Necesitaba hablar con Rachel Wolfe.
Regresé a Dark Hollow, metí en la bolsa unas cuantas cosas para pasar la noche y puse encima el expediente de Caleb Kyle. Louis y Ángel acababan de volver en sus respectivos coches cuando yo salía. Les expliqué mis intenciones y partí camino de Bangor para tomar el vuelo a Boston.
Cuando estaba en las afueras de Guilford, tres coches por delante del mío vi un camión Ford amarillo cuyo tubo de escape arrojaba humo negro a la carretera. Aceleré y, al adelantar, eché por curiosidad un vistazo al conductor. En la cabina iba el viejo que me había amenazado con la escopeta. Tras permanecer delante de él durante un rato, entré en una gasolinera de Dover-Foxcroft para dejarlo pasar. Después lo seguí cuatro o cinco coches por detrás hasta Orono, donde se desvió hacia el aparcamiento de unas ruinosas galerías comerciales y estacionó frente a una tienda llamada Stuckey Trading. Consulté la hora en mi reloj. Si me demoraba más, perdería el avión. Observé al viejo mientras sacaba un par de sacos negros de la caja del camión y se encaminaba hacia la tienda. Finalmente, dando una palmada de frustración al volante, pisé el acelerador en dirección a Bangor y el aeropuerto.
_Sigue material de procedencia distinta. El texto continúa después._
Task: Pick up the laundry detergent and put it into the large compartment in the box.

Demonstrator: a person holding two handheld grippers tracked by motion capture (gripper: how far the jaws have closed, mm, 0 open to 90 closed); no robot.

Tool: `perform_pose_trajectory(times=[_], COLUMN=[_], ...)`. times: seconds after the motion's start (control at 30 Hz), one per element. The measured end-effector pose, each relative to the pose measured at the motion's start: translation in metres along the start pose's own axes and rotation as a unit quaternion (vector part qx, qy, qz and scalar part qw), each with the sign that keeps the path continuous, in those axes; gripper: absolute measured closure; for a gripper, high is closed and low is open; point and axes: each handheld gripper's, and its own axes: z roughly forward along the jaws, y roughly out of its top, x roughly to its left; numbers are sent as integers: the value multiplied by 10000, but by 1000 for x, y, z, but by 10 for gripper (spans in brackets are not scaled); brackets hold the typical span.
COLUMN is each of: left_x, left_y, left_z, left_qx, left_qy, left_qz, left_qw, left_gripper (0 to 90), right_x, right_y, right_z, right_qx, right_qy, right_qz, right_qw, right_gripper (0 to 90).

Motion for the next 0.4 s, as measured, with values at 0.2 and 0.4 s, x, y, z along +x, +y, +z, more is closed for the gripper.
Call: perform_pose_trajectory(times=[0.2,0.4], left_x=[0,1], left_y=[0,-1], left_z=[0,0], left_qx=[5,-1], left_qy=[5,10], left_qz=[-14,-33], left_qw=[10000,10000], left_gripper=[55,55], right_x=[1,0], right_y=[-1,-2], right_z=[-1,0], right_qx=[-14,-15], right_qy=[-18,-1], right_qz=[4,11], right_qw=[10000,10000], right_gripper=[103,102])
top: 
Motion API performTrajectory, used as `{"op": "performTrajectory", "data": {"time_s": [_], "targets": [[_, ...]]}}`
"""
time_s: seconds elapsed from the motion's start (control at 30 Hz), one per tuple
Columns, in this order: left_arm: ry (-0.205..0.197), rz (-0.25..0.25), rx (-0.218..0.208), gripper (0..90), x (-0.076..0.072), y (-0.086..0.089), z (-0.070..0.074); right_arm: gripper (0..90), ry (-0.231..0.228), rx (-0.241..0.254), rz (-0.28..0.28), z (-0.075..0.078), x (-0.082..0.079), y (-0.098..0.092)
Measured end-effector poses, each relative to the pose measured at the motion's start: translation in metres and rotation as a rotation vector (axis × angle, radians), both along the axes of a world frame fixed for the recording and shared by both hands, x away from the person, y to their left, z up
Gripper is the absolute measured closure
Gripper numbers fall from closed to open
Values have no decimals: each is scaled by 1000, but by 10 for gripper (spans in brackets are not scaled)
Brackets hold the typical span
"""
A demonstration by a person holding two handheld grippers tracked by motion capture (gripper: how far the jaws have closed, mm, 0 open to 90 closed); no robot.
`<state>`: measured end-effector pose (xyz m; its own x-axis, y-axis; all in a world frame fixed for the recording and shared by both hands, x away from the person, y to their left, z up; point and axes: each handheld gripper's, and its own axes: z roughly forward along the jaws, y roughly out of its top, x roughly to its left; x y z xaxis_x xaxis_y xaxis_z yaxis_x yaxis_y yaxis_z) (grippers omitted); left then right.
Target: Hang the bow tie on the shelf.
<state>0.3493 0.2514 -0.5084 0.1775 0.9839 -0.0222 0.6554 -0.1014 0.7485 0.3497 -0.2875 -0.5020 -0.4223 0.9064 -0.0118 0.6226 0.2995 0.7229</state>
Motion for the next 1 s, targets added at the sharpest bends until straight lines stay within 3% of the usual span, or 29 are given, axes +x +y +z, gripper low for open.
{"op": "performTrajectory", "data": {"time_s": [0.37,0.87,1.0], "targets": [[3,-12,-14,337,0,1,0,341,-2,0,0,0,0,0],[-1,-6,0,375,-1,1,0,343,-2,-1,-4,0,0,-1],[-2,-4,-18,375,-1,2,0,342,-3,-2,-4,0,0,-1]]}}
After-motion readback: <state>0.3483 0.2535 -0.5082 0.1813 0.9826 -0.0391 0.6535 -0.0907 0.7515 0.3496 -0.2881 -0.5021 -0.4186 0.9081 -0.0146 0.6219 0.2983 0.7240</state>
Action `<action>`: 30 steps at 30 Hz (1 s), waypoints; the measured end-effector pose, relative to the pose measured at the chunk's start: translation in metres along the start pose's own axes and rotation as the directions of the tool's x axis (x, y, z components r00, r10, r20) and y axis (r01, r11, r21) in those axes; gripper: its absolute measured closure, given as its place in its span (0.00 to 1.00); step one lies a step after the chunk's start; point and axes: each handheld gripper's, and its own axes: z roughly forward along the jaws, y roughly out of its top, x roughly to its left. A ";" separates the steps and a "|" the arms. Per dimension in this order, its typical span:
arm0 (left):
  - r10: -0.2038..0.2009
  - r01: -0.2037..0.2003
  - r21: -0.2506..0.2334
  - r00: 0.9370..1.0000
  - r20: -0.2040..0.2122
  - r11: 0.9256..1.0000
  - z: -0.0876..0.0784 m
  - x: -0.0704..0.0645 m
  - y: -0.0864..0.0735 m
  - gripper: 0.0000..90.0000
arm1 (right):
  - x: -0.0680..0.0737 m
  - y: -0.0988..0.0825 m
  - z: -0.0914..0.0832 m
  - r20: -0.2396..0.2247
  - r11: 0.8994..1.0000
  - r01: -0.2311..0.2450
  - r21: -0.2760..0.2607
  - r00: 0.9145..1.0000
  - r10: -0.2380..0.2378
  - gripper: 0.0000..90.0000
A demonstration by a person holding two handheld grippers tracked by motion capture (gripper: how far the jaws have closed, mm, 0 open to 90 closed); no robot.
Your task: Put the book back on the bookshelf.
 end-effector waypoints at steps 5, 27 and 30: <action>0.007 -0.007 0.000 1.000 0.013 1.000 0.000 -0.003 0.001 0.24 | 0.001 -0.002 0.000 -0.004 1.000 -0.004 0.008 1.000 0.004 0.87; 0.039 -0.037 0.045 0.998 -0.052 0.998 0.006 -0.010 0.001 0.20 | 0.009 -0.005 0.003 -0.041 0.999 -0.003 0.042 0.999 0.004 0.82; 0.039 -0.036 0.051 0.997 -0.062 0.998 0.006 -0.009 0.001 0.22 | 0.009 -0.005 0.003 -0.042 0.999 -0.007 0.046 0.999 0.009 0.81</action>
Sabía que Rachel Wolfe daba seminarios en Harvard y que la universidad financiaba sus investigaciones sobre el vínculo entre estructuras cerebrales anómalas y conducta delictiva. Ya no atendía a pacientes particulares ni, que yo supiera, participaba en la elaboración de perfiles criminales.
Rachel había actuado extraoficialmente como asesora del Departamento de Policía de Nueva York en varios casos, incluidos los asesinatos del Viajante. Así la conocí, así acabamos siendo amantes, y fue eso lo que al final nos separó. Rachel, cuyo hermano policía había muerto a manos de un perturbado, creía que, explorando la mentalidad criminal, impediría que otros padecieran tragedias similares. Pero la mentalidad del Viajante no se parecía a la de ningún otro y, mientras intentábamos darle caza, Rachel había estado a punto de perder la vida. Había dejado claro que no deseaba verme y, hasta hacía poco, yo había respetado ese deseo. No quería causarle más dolor, pero ahora tenía la sensación de que no podía acudir a ninguna otra persona.